• **EXERCISE DESCRIPTION**: The answer must be an exact printing of every record below, with the pictures omitted.

━━━━━━

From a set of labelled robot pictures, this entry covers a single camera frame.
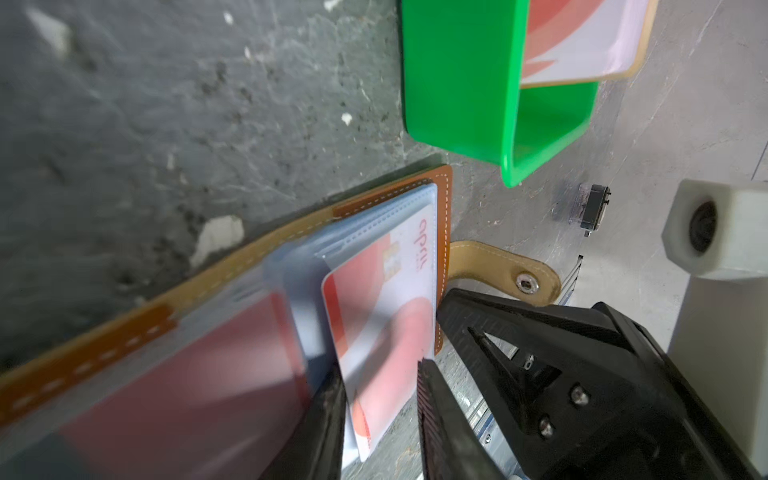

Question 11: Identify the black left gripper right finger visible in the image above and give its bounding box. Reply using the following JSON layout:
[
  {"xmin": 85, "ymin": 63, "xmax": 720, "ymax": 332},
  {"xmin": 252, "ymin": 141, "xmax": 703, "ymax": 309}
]
[{"xmin": 416, "ymin": 359, "xmax": 504, "ymax": 480}]

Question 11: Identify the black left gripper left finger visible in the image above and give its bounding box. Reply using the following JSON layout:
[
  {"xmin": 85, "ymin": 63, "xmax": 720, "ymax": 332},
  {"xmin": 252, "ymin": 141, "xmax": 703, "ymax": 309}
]
[{"xmin": 260, "ymin": 365, "xmax": 347, "ymax": 480}]

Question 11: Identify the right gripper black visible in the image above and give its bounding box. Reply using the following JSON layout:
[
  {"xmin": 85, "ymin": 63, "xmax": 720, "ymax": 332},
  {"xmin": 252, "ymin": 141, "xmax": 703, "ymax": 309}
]
[{"xmin": 437, "ymin": 289, "xmax": 761, "ymax": 479}]

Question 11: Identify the brown leather card holder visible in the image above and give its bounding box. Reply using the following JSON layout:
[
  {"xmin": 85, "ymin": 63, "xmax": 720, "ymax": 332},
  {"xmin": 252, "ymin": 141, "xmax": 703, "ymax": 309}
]
[{"xmin": 1, "ymin": 165, "xmax": 561, "ymax": 479}]

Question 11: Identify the pink red credit card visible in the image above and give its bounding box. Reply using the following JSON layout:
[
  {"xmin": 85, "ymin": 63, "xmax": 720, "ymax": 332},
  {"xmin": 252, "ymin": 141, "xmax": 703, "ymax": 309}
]
[
  {"xmin": 321, "ymin": 204, "xmax": 436, "ymax": 461},
  {"xmin": 63, "ymin": 293, "xmax": 311, "ymax": 479}
]

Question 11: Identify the green plastic card bin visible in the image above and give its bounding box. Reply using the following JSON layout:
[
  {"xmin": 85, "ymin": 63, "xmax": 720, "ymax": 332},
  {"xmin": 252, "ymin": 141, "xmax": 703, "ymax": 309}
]
[{"xmin": 401, "ymin": 0, "xmax": 599, "ymax": 188}]

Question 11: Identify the stack of cards in bin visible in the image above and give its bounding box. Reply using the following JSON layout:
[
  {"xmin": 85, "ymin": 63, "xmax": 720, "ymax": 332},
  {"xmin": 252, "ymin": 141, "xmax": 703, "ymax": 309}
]
[{"xmin": 521, "ymin": 0, "xmax": 658, "ymax": 88}]

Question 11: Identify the small black pink object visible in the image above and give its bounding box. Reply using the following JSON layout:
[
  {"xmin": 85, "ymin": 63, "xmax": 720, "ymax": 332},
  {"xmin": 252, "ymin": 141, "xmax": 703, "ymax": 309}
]
[{"xmin": 568, "ymin": 183, "xmax": 611, "ymax": 237}]

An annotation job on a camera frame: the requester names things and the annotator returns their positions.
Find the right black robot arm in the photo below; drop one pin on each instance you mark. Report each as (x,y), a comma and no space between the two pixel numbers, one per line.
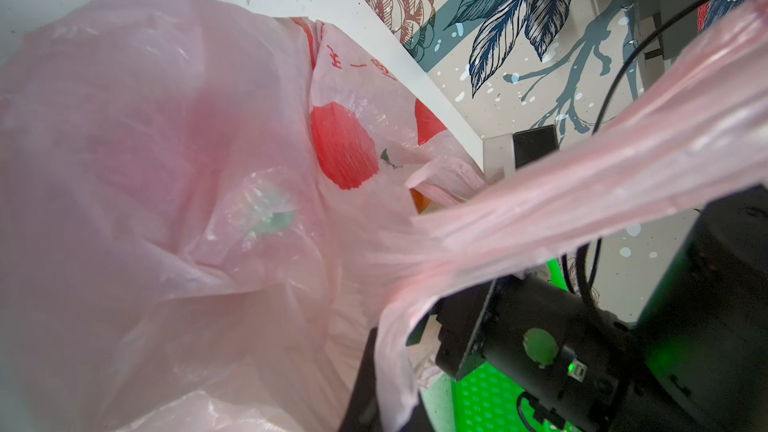
(696,360)

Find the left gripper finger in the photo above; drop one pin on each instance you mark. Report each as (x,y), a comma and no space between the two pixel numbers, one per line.
(363,414)

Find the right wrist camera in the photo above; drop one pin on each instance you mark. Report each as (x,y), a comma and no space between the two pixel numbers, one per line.
(504,154)

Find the pink plastic bag with fruit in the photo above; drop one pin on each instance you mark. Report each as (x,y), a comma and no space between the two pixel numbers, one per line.
(204,210)

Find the orange fruit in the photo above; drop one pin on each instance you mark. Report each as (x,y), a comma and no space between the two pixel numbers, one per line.
(420,201)

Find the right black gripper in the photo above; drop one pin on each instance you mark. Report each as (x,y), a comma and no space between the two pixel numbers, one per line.
(566,359)

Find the green plastic basket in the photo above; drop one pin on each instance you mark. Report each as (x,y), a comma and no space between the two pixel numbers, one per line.
(484,398)

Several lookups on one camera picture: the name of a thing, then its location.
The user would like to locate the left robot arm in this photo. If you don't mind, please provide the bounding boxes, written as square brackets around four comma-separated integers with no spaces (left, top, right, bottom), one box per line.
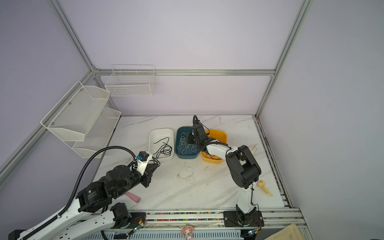
[8,146,161,240]

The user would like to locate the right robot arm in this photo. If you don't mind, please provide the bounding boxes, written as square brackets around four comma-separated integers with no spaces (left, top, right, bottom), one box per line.
[188,115,264,229]

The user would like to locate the yellow plastic bin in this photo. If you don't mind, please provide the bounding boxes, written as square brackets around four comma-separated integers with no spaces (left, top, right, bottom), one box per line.
[199,128,228,165]

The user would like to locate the dark teal plastic bin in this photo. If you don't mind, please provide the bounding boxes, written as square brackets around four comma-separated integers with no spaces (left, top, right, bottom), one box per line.
[175,126,200,160]

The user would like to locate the purple pink spatula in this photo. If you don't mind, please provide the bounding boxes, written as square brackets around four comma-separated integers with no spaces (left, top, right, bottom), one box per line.
[126,192,141,203]

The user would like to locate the white plastic bin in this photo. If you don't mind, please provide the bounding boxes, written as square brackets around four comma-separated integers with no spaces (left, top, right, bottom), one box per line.
[149,129,175,160]

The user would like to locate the white work glove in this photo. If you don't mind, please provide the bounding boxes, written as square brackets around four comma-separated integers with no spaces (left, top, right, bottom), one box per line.
[248,145,258,156]

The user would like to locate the white mesh lower shelf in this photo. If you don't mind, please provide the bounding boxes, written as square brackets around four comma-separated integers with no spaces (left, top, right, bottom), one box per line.
[72,108,121,159]

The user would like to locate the white mesh shelf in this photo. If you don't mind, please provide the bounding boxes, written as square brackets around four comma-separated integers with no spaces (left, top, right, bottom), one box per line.
[72,108,121,159]
[41,82,111,142]

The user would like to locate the pink doll figure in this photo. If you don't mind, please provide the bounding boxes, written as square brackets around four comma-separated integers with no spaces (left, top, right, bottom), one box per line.
[181,226,194,240]

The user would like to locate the small wooden toy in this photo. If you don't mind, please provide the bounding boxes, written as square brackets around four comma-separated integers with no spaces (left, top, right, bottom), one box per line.
[257,180,273,197]

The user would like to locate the white mesh upper shelf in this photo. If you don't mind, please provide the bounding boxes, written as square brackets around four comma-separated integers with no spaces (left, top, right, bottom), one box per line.
[41,82,111,142]

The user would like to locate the white wire wall basket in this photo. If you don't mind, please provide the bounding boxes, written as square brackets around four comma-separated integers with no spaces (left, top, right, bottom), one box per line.
[105,65,157,97]

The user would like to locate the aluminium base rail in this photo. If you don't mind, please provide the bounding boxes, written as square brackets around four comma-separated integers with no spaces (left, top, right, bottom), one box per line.
[86,208,313,240]

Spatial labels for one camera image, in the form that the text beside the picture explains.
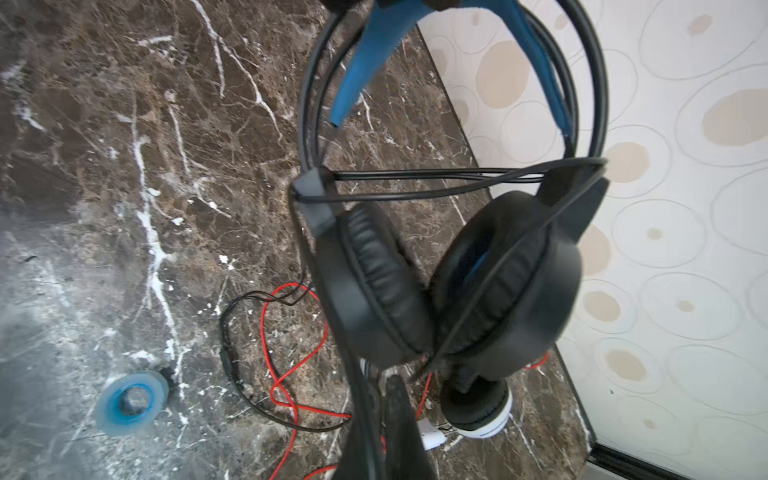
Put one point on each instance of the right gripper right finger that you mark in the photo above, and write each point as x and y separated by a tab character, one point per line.
406	457

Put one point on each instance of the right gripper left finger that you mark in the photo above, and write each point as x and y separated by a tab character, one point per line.
363	453

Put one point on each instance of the black headphones blue headband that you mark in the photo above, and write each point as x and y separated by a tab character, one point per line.
503	292

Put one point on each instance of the white headphones black pads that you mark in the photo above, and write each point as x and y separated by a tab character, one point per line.
474	406

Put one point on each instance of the blue tape roll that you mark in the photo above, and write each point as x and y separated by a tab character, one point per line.
131	403

━━━━━━

• **REPLY**:
From a set of labelled robot pictures, this entry covers a single camera frame.

Question 11: Identify the black left gripper right finger visible in the image above and give its bounding box. Reply using the following JSON layout:
[
  {"xmin": 85, "ymin": 63, "xmax": 720, "ymax": 332},
  {"xmin": 252, "ymin": 141, "xmax": 703, "ymax": 309}
]
[{"xmin": 416, "ymin": 359, "xmax": 504, "ymax": 480}]

Question 11: Identify the black left gripper left finger visible in the image above and give its bounding box. Reply using the following JSON layout:
[
  {"xmin": 85, "ymin": 63, "xmax": 720, "ymax": 332},
  {"xmin": 252, "ymin": 141, "xmax": 703, "ymax": 309}
]
[{"xmin": 260, "ymin": 365, "xmax": 347, "ymax": 480}]

Question 11: Identify the right gripper black visible in the image above and give its bounding box. Reply using the following JSON layout:
[
  {"xmin": 85, "ymin": 63, "xmax": 720, "ymax": 332},
  {"xmin": 252, "ymin": 141, "xmax": 703, "ymax": 309}
]
[{"xmin": 437, "ymin": 289, "xmax": 761, "ymax": 479}]

Question 11: Identify the brown leather card holder visible in the image above and give its bounding box. Reply using the following JSON layout:
[
  {"xmin": 85, "ymin": 63, "xmax": 720, "ymax": 332},
  {"xmin": 252, "ymin": 141, "xmax": 703, "ymax": 309}
]
[{"xmin": 1, "ymin": 165, "xmax": 561, "ymax": 479}]

Question 11: Identify the pink red credit card visible in the image above and give its bounding box. Reply using the following JSON layout:
[
  {"xmin": 85, "ymin": 63, "xmax": 720, "ymax": 332},
  {"xmin": 252, "ymin": 141, "xmax": 703, "ymax": 309}
]
[
  {"xmin": 321, "ymin": 204, "xmax": 436, "ymax": 461},
  {"xmin": 63, "ymin": 293, "xmax": 311, "ymax": 479}
]

Question 11: Identify the green plastic card bin visible in the image above and give its bounding box. Reply using the following JSON layout:
[
  {"xmin": 85, "ymin": 63, "xmax": 720, "ymax": 332},
  {"xmin": 252, "ymin": 141, "xmax": 703, "ymax": 309}
]
[{"xmin": 401, "ymin": 0, "xmax": 599, "ymax": 188}]

Question 11: Identify the stack of cards in bin visible in the image above and give its bounding box. Reply using the following JSON layout:
[
  {"xmin": 85, "ymin": 63, "xmax": 720, "ymax": 332},
  {"xmin": 252, "ymin": 141, "xmax": 703, "ymax": 309}
]
[{"xmin": 521, "ymin": 0, "xmax": 658, "ymax": 88}]

Question 11: Identify the small black pink object visible in the image above and give its bounding box. Reply using the following JSON layout:
[
  {"xmin": 85, "ymin": 63, "xmax": 720, "ymax": 332},
  {"xmin": 252, "ymin": 141, "xmax": 703, "ymax": 309}
]
[{"xmin": 568, "ymin": 183, "xmax": 611, "ymax": 237}]

An annotation job on a camera frame: the requester names things and the annotator returns their positions.
Find the right black robot arm in the photo below; drop one pin on each instance you mark. Report each as (x,y), a comma and no space between the two pixel numbers, one per line.
(696,360)

Find the left gripper finger in the photo above; drop one pin on each instance you mark. Report each as (x,y), a comma and no space between the two pixel numbers, one per line.
(363,414)

Find the right wrist camera in the photo above; drop one pin on each instance you mark. Report each as (x,y), a comma and no space between the two pixel numbers, one per line.
(504,154)

Find the pink plastic bag with fruit in the photo above; drop one pin on each instance you mark. Report each as (x,y), a comma and no space between the two pixel numbers, one per line.
(204,210)

Find the orange fruit in the photo above; drop one pin on each instance you mark. Report each as (x,y), a comma and no space between the two pixel numbers, one per line.
(420,201)

Find the right black gripper in the photo above; drop one pin on each instance you mark. Report each as (x,y), a comma and no space between the two pixel numbers, one per line.
(566,359)

Find the green plastic basket in the photo above; drop one pin on each instance you mark. Report each as (x,y), a comma and no space between the two pixel numbers, one per line.
(484,398)

Several lookups on one camera picture: the name of a thing, then its location.
The user would like to locate the left robot arm in this photo. If you don't mind, please provide the bounding boxes, written as square brackets around four comma-separated integers with no spaces (left, top, right, bottom), one box per line.
[8,146,161,240]

The user would like to locate the right robot arm in this photo. If you don't mind, please provide the bounding boxes, written as square brackets around four comma-separated integers with no spaces (left, top, right, bottom), one box per line.
[188,115,264,229]

The user would like to locate the yellow plastic bin in this photo. If you don't mind, please provide the bounding boxes, written as square brackets around four comma-separated integers with no spaces (left, top, right, bottom), one box per line.
[199,128,228,165]

The user would like to locate the dark teal plastic bin in this photo. If you don't mind, please provide the bounding boxes, written as square brackets around four comma-separated integers with no spaces (left, top, right, bottom), one box per line.
[175,126,200,160]

The user would like to locate the purple pink spatula in this photo. If you don't mind, please provide the bounding boxes, written as square brackets around four comma-separated integers with no spaces (left, top, right, bottom), one box per line.
[126,192,141,203]

The user would like to locate the white plastic bin in this photo. If you don't mind, please provide the bounding boxes, written as square brackets around four comma-separated integers with no spaces (left, top, right, bottom), one box per line.
[149,129,175,160]

The user would like to locate the white work glove in this photo. If you don't mind, please provide the bounding boxes, written as square brackets around four comma-separated integers with no spaces (left, top, right, bottom), one box per line.
[248,145,258,156]

The user would like to locate the white mesh lower shelf in this photo. If you don't mind, please provide the bounding boxes, written as square brackets around four comma-separated integers with no spaces (left, top, right, bottom), one box per line.
[72,108,121,159]

The user would like to locate the white mesh shelf in this photo. If you don't mind, please provide the bounding boxes, written as square brackets around four comma-separated integers with no spaces (left, top, right, bottom), one box per line.
[72,108,121,159]
[41,82,111,142]

The user would like to locate the pink doll figure in this photo. If you don't mind, please provide the bounding boxes, written as square brackets around four comma-separated integers with no spaces (left, top, right, bottom), one box per line.
[181,226,194,240]

The user would like to locate the small wooden toy in this photo. If you don't mind, please provide the bounding boxes, written as square brackets around four comma-separated integers with no spaces (left, top, right, bottom), one box per line.
[257,180,273,197]

The user would like to locate the white mesh upper shelf in this photo. If you don't mind, please provide the bounding boxes, written as square brackets around four comma-separated integers with no spaces (left, top, right, bottom), one box per line.
[41,82,111,142]

The user would like to locate the white wire wall basket in this photo. If you don't mind, please provide the bounding boxes, written as square brackets around four comma-separated integers with no spaces (left, top, right, bottom), one box per line.
[105,65,157,97]

The user would like to locate the aluminium base rail in this photo. If you don't mind, please provide the bounding boxes, written as square brackets around four comma-separated integers with no spaces (left, top, right, bottom), one box per line.
[86,208,313,240]

Spatial labels for one camera image, in the form that the text beside the picture explains.
Put one point on each instance of the right gripper right finger that you mark in the photo above, and write each point as x and y separated by a tab character, one point per line.
406	457

Put one point on each instance of the right gripper left finger that you mark in the photo above, and write each point as x and y separated by a tab character, one point per line.
363	453

Put one point on each instance of the black headphones blue headband that you mark in the photo above, and write each point as x and y separated by a tab character, one point per line.
503	292

Put one point on each instance of the white headphones black pads that you mark in the photo above, and write each point as x and y separated by a tab character, one point per line.
474	406

Put one point on each instance of the blue tape roll that you mark in the photo above, and write each point as x and y separated by a tab character, one point per line.
131	403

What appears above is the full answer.